#### [What you need to do]
Each line of the data below that includes the string "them" must be copied.
== Material for this task ==
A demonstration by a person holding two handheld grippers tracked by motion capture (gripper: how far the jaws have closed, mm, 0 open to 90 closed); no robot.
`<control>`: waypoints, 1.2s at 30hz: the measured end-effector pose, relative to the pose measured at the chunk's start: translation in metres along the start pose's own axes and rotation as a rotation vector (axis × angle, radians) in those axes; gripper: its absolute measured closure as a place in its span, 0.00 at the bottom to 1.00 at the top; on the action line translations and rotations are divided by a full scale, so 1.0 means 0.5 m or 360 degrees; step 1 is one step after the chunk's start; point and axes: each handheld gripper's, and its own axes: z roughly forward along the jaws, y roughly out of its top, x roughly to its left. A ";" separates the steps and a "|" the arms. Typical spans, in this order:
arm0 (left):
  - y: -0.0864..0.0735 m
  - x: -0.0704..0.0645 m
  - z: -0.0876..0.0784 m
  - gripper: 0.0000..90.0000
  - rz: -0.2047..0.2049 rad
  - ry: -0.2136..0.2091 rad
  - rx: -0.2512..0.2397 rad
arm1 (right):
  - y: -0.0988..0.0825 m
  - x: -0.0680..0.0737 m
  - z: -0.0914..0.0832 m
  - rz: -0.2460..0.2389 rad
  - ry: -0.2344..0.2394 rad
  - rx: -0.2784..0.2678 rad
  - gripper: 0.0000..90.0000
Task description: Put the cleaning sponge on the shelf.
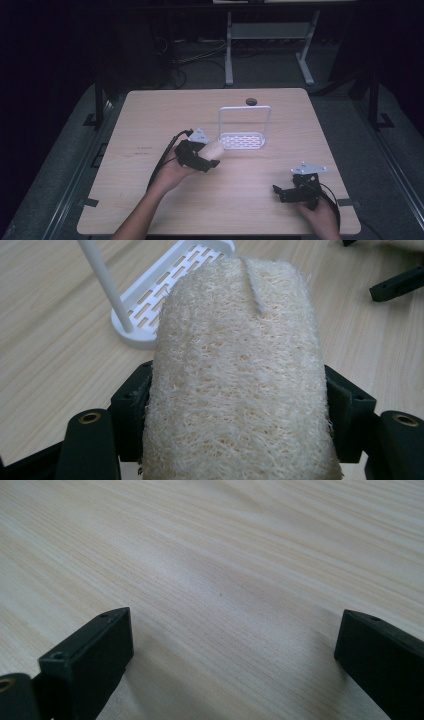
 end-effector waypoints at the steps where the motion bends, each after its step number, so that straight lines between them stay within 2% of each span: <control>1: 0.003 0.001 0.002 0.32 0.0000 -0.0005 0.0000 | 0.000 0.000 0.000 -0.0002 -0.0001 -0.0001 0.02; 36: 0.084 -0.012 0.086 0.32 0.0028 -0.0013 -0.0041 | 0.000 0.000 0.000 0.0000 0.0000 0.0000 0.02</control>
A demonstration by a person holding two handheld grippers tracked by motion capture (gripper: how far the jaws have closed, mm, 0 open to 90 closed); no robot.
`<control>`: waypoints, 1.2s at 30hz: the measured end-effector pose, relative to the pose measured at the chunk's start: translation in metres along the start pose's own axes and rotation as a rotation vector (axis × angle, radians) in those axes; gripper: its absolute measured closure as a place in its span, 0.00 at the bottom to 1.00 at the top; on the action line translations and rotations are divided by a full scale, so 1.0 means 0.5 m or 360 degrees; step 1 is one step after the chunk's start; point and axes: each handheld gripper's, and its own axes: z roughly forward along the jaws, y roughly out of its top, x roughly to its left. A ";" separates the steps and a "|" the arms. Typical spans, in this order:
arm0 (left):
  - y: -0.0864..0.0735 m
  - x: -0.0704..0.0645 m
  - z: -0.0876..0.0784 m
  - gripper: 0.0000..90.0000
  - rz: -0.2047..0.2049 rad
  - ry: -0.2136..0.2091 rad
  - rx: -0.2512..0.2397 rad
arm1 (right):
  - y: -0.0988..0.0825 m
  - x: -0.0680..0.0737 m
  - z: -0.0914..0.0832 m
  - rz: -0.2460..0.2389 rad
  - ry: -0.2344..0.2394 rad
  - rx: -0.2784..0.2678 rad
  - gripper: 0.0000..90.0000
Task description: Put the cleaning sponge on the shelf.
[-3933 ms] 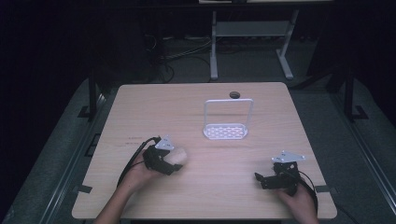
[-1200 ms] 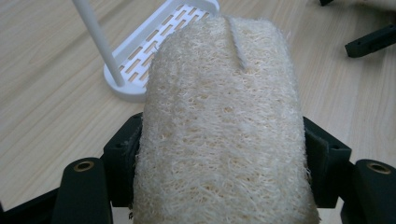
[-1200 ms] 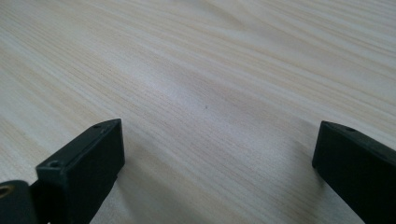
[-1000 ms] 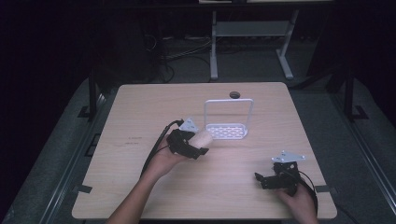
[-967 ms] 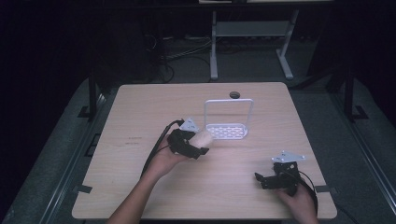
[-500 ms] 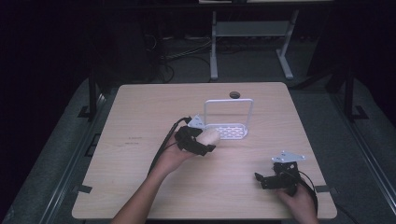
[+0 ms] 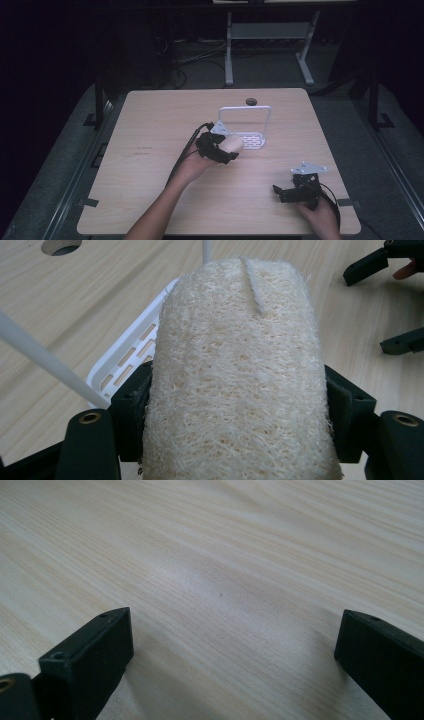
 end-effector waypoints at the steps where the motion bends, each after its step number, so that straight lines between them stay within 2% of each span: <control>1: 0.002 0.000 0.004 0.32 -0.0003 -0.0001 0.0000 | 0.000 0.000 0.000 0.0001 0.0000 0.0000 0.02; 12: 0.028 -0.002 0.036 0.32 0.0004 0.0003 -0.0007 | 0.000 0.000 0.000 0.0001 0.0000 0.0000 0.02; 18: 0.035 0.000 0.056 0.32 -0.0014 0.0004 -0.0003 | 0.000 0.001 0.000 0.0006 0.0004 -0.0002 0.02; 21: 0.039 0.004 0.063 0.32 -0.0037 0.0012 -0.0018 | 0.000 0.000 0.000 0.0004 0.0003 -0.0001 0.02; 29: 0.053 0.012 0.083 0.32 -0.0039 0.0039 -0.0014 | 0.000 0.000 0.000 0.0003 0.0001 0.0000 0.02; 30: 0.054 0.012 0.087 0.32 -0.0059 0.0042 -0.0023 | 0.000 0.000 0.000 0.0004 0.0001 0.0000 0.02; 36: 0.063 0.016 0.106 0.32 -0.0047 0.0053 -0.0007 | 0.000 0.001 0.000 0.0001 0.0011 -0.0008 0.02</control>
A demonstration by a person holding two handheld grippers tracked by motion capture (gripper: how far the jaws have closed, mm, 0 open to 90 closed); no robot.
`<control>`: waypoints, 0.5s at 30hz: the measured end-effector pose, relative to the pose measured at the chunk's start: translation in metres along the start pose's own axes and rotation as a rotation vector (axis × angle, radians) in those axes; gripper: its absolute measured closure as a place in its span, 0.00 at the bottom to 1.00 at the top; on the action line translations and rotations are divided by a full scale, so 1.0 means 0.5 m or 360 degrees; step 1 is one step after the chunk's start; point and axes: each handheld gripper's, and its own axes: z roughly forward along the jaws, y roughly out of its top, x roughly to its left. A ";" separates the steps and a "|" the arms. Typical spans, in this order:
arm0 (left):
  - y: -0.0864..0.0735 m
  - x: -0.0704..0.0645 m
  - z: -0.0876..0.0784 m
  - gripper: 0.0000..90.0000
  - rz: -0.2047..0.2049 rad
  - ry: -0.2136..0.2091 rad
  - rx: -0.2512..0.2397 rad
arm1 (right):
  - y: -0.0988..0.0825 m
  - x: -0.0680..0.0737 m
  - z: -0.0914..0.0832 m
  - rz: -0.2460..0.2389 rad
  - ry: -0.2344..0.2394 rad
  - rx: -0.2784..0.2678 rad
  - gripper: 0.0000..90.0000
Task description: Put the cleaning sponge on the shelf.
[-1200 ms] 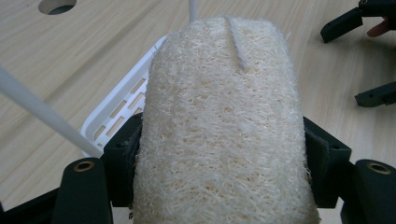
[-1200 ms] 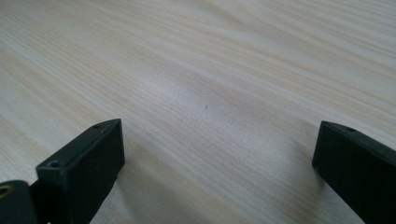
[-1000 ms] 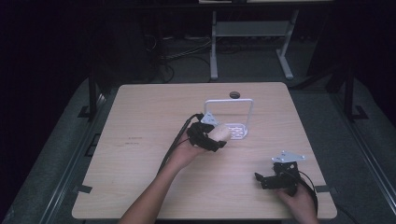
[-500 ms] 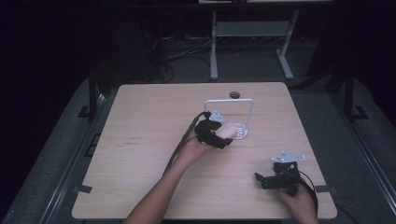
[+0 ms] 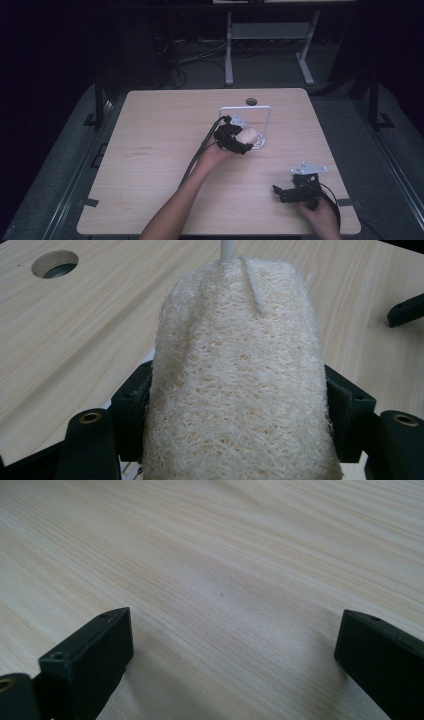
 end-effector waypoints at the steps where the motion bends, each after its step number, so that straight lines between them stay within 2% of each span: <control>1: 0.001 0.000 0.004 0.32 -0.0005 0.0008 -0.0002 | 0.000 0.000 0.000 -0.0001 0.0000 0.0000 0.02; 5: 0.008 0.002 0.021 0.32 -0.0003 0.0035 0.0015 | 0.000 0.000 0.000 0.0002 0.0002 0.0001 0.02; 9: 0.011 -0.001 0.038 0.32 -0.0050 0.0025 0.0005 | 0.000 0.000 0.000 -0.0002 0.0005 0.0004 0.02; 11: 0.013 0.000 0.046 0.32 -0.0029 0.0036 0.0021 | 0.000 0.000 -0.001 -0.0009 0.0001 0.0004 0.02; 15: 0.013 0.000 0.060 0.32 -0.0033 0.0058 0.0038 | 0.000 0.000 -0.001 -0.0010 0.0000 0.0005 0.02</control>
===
#### [Task response]
 end-effector waypoints at the steps where the motion bends, each after its step number, so that straight lines between them stay within 2% of each span: <control>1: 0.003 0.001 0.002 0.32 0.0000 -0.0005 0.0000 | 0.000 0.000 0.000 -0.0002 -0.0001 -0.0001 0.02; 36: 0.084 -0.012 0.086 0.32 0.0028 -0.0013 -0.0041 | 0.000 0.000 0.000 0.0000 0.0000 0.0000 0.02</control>
 end-effector waypoints at the steps where the motion bends, each after its step number, so that straight lines between them stay within 2% of each span: <control>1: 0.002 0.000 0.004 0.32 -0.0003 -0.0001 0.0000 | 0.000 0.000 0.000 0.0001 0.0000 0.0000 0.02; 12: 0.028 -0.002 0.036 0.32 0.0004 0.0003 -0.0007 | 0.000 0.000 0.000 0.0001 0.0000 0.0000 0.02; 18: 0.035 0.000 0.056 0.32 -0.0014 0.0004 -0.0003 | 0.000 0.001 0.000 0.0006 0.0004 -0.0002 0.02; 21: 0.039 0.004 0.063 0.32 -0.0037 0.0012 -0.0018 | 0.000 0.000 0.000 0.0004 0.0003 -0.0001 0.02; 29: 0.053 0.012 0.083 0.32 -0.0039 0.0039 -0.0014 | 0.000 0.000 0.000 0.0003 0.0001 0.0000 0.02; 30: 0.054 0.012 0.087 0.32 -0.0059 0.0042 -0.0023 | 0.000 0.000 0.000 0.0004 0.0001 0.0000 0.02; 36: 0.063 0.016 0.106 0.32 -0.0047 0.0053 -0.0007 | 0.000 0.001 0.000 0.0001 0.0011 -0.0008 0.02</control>
 end-effector waypoints at the steps where the motion bends, each after its step number, so that straight lines between them stay within 2% of each span: <control>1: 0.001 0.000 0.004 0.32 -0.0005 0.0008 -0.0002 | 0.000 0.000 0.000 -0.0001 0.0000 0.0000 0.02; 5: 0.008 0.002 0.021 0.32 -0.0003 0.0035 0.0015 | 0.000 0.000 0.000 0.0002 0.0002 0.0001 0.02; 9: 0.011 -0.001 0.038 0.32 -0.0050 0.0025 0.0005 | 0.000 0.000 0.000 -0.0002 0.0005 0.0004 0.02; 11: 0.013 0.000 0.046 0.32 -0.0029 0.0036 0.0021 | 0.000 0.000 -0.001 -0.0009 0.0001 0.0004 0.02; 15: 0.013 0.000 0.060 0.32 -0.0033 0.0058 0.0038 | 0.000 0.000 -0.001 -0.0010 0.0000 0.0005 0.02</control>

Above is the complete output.